毎年下げられる理由は、もともと固定価格買取制度は再生可能エネルギーの普及を促進するために作られており、太陽光発電普及が進み、パネルの価格が下がるにしたがって、国は金銭面のサポートから手を引き、太陽光発電の自然な普及に任せる事にしているからです。
しかし、余剰買取も全量買取も「”固定”価格買取制度」であるため、導入した時期の売電価格がそのまま10年・20年と継続される契約になります。つまり、引き下げられるのは”導入時の”売電価格であり、導入後に契約上の売電価格が下がることはないのです。
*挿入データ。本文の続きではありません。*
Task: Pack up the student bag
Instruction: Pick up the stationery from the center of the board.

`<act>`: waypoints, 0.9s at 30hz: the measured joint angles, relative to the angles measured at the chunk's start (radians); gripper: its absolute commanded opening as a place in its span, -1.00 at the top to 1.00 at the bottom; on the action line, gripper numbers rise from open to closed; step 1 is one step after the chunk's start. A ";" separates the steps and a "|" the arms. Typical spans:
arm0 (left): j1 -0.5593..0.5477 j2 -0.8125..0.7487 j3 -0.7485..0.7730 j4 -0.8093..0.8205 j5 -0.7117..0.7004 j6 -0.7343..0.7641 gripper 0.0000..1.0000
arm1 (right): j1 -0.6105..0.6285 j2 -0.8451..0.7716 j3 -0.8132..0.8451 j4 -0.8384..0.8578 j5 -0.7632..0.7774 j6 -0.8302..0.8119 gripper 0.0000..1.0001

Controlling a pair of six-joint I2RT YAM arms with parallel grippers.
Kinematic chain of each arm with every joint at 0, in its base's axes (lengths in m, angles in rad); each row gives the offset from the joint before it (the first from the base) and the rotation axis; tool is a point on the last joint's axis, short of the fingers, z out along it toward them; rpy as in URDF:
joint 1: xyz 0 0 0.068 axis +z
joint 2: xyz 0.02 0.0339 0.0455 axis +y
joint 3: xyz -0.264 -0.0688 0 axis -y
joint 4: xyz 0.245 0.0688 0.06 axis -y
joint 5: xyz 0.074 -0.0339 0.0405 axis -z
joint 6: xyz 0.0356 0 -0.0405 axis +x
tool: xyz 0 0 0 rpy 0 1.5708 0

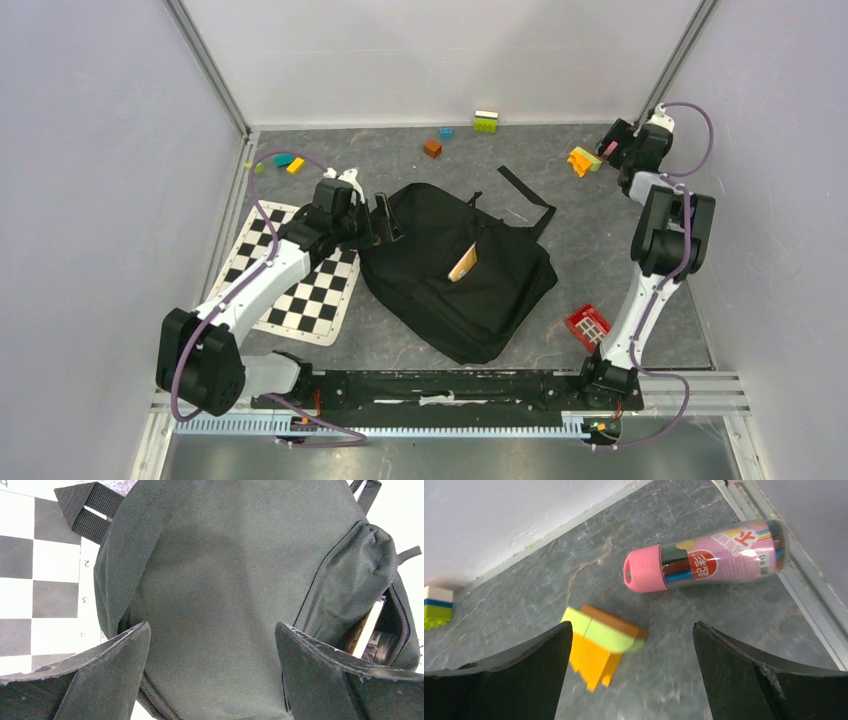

そのため、毎年「導入時の」売電価格が下がるのが確実であれば、できるだけ早い時期に太陽光発電を導入し、高い売電単価で契約してしまう事が、早い導入費用の回収と高い収入に繋がります。
平成29年度4月1日より固定価格買取制度(FIT)は新制度が始まります。旧制度から新制度へ以降したい場合と、新制度で申請する場合とでは条件や手続きが異なります。
新制度に移行する場合は平成29年3月31日までに電力会社との接続契約締結が必要となり、この条件を満たさない場合は原則として認定が失効することになります。
※平成28年度7月1日以降に認定を取得している場合は、認定日翌日から9ヶ月の猶予期間、電源接続案件募集プロセス等に参加している場合はプロセス終了の翌日から6ヶ月の猶予期間があります。
新制度への移行後に必要な手続きとして、上記条件を満たしている場合は移行後6ヶ月以内に事業計画の提出が必要となります。
調達価格の決定は2,000kW以上の太陽光発電設備を対象に入札で決まります。入札は全国一律に実施され、落札した案件が認定を取得でき、落札した価格が調達価格となります。
※太陽光10kW以上を除いて、3年分の調達価格が設定されます。
電力会社との接続契約が締結できていることを要件化し、事業実施の確実性の高い案件が認定されます。メンテナンスの実施や関係法令の遵守等が求められ、事業の適切な運営を確保していきます。
認定された案件については、事業者名や設備所在地などの情報が公表されます。
※但し、太陽光20kW未満を除く
新たに電気事業者と買取契約を締結した場合、認定設備で発電された電気は送配電事業者が買い取ることになります。
なお接続契約に要する期間は、太陽光発電設備の発電出力や連系希望地点付近の系統状況などにより、大きく異なることがあります。住宅用(10kW未満)や低圧(50kW未満) の場合には比較的短期間で接続契約締結が可能ですが、高圧(50kW以上)の場合には必ず接続検討を実施しなければならないため、ある程度」時間を要することが予想されます。
接続契約締結までどの程度時間を要するかは、条件によって大きく異なるため、接続先の各電力会社に個別に相談しておきましょう。